A thought struck me on the instant. I was afraid to utter it. I looked at the father, and suspected, from the sudden light of animation that started to his eye, that the gloom of his mind had at last been penetrated by the thought which had suggested itself to me.

"Where is the body!" responded the aunt. "Why, George, where should it be but in C—— churchyard, beneath the stone that has told the virtues of her ancestors, and will, in a short time, declare her own, greater than those of her kindred that have gone before?"
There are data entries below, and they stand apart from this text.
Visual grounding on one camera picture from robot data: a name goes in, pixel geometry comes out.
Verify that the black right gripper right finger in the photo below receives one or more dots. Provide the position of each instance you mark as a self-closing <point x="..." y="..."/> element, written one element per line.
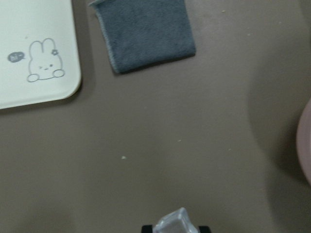
<point x="204" y="229"/>

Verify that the pink bowl of ice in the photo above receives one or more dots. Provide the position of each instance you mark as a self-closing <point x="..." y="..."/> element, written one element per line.
<point x="303" y="141"/>

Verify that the cream rabbit tray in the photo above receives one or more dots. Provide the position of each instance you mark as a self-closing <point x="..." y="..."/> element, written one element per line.
<point x="39" y="58"/>

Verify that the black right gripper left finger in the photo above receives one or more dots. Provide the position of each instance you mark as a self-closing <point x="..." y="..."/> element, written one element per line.
<point x="147" y="229"/>

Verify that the grey folded cloth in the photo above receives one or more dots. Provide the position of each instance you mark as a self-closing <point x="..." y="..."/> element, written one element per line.
<point x="142" y="33"/>

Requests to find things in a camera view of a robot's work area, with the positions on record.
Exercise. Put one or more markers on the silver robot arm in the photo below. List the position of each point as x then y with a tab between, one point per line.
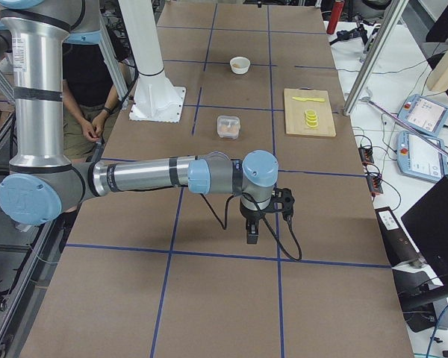
43	183

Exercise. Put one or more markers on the wooden cutting board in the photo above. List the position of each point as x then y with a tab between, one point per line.
294	113

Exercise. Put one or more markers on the clear plastic egg box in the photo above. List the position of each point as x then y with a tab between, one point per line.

"It is on Dr M——'s table!" cried the youth, starting to his feet, and again throwing himself violently on the chair. "I purchased it; paid the price for it; and recognised it only when the dissecting-knife was in my hand!" Every one started aghast; terror froze up the issues of speech; a deep groan issued from the bed-ridden patient; he beckoned me to his ear. "Tell the women to go out," he whispered, as he twisted his body convulsively among the bedclothes.

I complied with his request; and the aunt, seizing Martha, who stood as if she had been transfixed to the floor, dragged her out of the room. In the passage, I heard a loud scream; and, in a moment, all was again silence. Mr B——, without uttering a word, raised his feeble body from the bed, and came forth, the spectre of what he was only a few weeks before. His limbs, which were reduced to bony shanks, covered with shrivelled skin, seemed totally unable to support even the decayed, emaciated frame. He staggered as he reached the floor; but, recovering himself, stood firm, and then proceeded to his wardrobe, from which he drew his vestments, and proceeded to attire himself.

"An hour since," he said, in a slow, solemn voice, "I thought these clothes would never again be on my body. My only hope was the winding-sheet, and that grave which has been robbed."

"George may have been deceived," said I, as he was proceeding to dress himself. "I have often thought that I saw resemblances to deceased friends in the features of subjects in the dissecting-room."

"The grave will test it," answered he, with a deep groan, as he proceeded slowly, but resolutely, to put one garment after another on his skeleton body.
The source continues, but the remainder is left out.